また、他の業者に聞くと、「あの百貨店のあの階層は売れなかったが、1階でやったら売れた」とか「あの百貨店ではいつも売れないが、この百貨店はそれなりに売れる」という報告もあった。

単純に「日本の産地」というだけの打ち出しでは売れず、百貨店との相性や階層の相性も大いに関係している。
反対に言えば、百貨店や階層との相性が良ければ「日本の産地」という打ち出しでなくても売れたのではないかとも考えられる。

また、かつてファッションビル「ルミネ」もセール後倒しを打ち上げたときに、その理由として「国内産地の保護」を訴えていたが、当時、ルミネに入店していたテナントの9割以上が中国産、アジア産の衣料品しか扱っていない状況下にあったのだからこじつけにも程がある。これには失笑するほかない。

これらはいずれも単に販促手段の一つとして「日本製」をブチ上げているに過ぎないのではないか。

そして、そもそも日本製と言われる縫製品の多くが、メイドBY中国人、メイドBYベトナム人であることを考えると、「日本製=高品質」という打ち出しが実情に沿っているとは言い難いのではないか。

昨今の動きを見ているとそんな風に感じる。

個人的には、「日本製」に固執するから実情にそぐわない打ち出しをせざるをないのではないかと考える。
それよりも「日本基準で管理された商品」「日本企業が認めた品質」という打ち出しにすれば、メイドBY中国人だろうがメイドBYベトナム人だろが、実情にかけ離れていない打ち出しになるのではないか。

また、JFICや百貨店、ルミネなどの販促手法については、「売れる」となるとなんでも良いのだから仕方がない。お好きにどうぞというほかない。

最後に

いずれもJFICまたは繊産連傘下の日本法人が申請資格を有し、申請料は「安全・安心・コンプライアンス企業認証」と「縫製企業認証」が1企業10万円で有効期間は5年間、「J∞QUALITY商品認証」では1品番1万円で有効期間は2年間となる。なお、JFICと繊産連の加盟企業は合計すると約1万3,100企業にのぼるという。

とある。

この申請料はどうなのだろうか?
1企業10万円はさておき、1品番1万円という価格設定は高すぎないか?
例えば、特定の数品番のみを申請する場合なら、その企業は数万円の費用で済む。
一方、もし、そこそこの規模の企業が年間50型とか100型を登録しようとしたなら、50万円とか100万円とかの費用が必要となるが、大手を除いた今のアパレル企業にそれが吸収できるだろうか?

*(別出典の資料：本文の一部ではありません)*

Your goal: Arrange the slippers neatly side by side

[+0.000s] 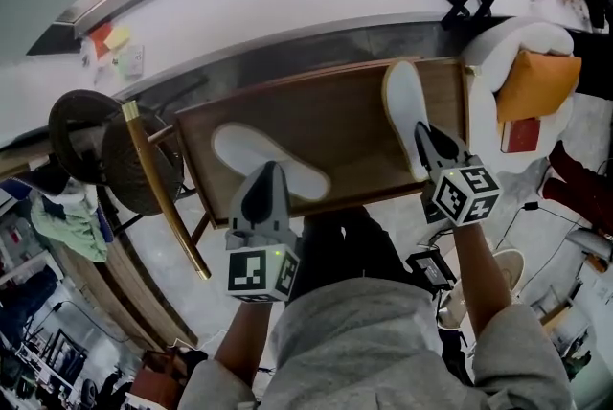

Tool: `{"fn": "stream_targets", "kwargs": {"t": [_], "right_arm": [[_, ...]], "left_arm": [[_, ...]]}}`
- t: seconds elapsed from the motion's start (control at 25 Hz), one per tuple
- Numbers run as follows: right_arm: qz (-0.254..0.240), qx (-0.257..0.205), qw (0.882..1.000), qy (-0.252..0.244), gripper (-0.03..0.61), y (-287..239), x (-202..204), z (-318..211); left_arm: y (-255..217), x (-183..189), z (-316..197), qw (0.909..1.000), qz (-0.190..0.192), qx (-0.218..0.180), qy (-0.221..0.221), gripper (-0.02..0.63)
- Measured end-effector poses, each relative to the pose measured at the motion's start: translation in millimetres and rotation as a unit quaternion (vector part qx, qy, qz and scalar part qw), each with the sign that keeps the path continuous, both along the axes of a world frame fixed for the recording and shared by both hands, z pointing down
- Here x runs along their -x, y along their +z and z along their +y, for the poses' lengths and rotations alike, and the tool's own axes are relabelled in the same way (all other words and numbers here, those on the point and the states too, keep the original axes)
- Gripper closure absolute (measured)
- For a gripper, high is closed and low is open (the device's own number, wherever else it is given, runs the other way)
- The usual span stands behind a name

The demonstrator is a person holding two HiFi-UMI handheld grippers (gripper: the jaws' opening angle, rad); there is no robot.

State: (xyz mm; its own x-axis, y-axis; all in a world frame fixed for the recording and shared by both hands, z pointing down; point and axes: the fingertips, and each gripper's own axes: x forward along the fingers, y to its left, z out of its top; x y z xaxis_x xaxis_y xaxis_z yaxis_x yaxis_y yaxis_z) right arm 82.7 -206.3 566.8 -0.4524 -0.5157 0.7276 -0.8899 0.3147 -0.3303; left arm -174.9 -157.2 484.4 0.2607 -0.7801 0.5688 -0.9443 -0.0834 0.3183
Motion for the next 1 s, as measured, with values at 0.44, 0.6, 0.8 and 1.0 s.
{"fn": "stream_targets", "kwargs": {"t": [0.44, 0.6, 0.8, 1.0], "right_arm": [[-0.014, 0.113, 0.987, 0.115, 0.543, 35.0, 47.4, 43.8], [-0.015, 0.120, 0.988, 0.095, 0.543, 41.8, 71.1, 36.8], [0.012, 0.102, 0.993, 0.054, 0.543, 43.0, 81.0, 37.6], [0.055, 0.074, 0.996, 0.008, 0.543, 45.7, 78.8, 39.8]], "left_arm": [[0.4, -9.4, 11.6, 0.9999, 0.010, 0.007, -0.006, 0.598], [0.3, -6.9, 16.9, 0.9999, 0.008, 0.008, -0.008, 0.598], [-0.1, 1.8, 21.4, 0.9999, 0.006, 0.008, -0.014, 0.598], [-0.2, 10.0, 25.4, 0.9996, -0.004, 0.014, -0.023, 0.598]]}}
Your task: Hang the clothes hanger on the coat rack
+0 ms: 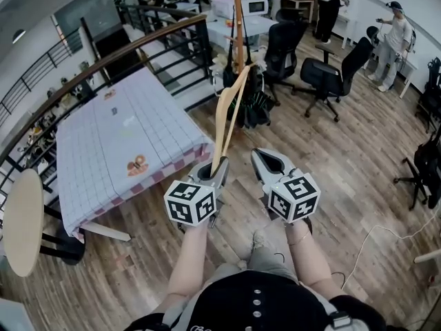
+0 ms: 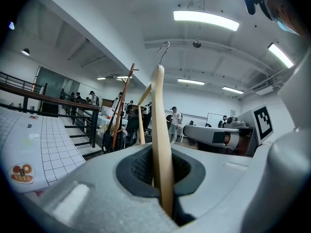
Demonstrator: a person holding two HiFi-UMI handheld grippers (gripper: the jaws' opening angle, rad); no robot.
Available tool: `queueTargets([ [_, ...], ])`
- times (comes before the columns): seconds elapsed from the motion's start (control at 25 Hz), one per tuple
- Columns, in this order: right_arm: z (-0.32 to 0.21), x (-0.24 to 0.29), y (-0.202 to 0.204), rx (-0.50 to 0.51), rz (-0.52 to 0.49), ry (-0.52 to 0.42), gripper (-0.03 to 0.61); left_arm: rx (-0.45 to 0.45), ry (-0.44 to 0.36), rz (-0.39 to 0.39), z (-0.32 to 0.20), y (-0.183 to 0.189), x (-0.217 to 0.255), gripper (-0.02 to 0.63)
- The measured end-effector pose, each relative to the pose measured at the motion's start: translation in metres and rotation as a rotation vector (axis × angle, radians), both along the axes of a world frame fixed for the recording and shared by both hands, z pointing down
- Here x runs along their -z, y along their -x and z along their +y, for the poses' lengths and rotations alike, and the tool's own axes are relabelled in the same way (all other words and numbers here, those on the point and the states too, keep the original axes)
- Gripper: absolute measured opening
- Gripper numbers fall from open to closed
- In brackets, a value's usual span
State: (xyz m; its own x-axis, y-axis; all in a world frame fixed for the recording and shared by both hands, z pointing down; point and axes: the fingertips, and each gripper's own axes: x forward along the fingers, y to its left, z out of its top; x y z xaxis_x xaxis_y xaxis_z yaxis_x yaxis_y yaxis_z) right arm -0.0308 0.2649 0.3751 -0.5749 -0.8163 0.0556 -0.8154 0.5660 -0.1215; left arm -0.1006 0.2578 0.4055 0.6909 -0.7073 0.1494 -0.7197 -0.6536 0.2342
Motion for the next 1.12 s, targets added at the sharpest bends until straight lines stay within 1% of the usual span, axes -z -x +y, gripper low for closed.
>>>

もちろん、組織の活動費・維持費やタグの製作費は必要となるからいくばくかの費用の徴収は必要になるが、もう少し安くても良いのではないかと個人的には思える。

じゃあ、いくらが適正だと考えるかと問われると困るのだが。

そして、そもそもこの「タグ」が付くことで競争力やステイタス性が上がるのだろうか。
先の「日本の産地」では売れなかったが「京都の技」なら売れるという証言から考えると、「純日本製」というタグが付いただけではそれほどの競争力はないのではないか。

また、糸を作る材料、綿花・羊毛・石油などほとんどが輸入に頼っている現状を考えると、紡績以降の工程を指して「純日本製」と呼べるのかという疑問も新たに出てくる。

繰り返しになって恐縮だが、やはり「日本製」という打ち出しよりは「日本基準で管理された商品」「日本企業が認めた品質」という打ち出しの方が矛盾点が少なく、だれからも納得されやすいのではないだろうか。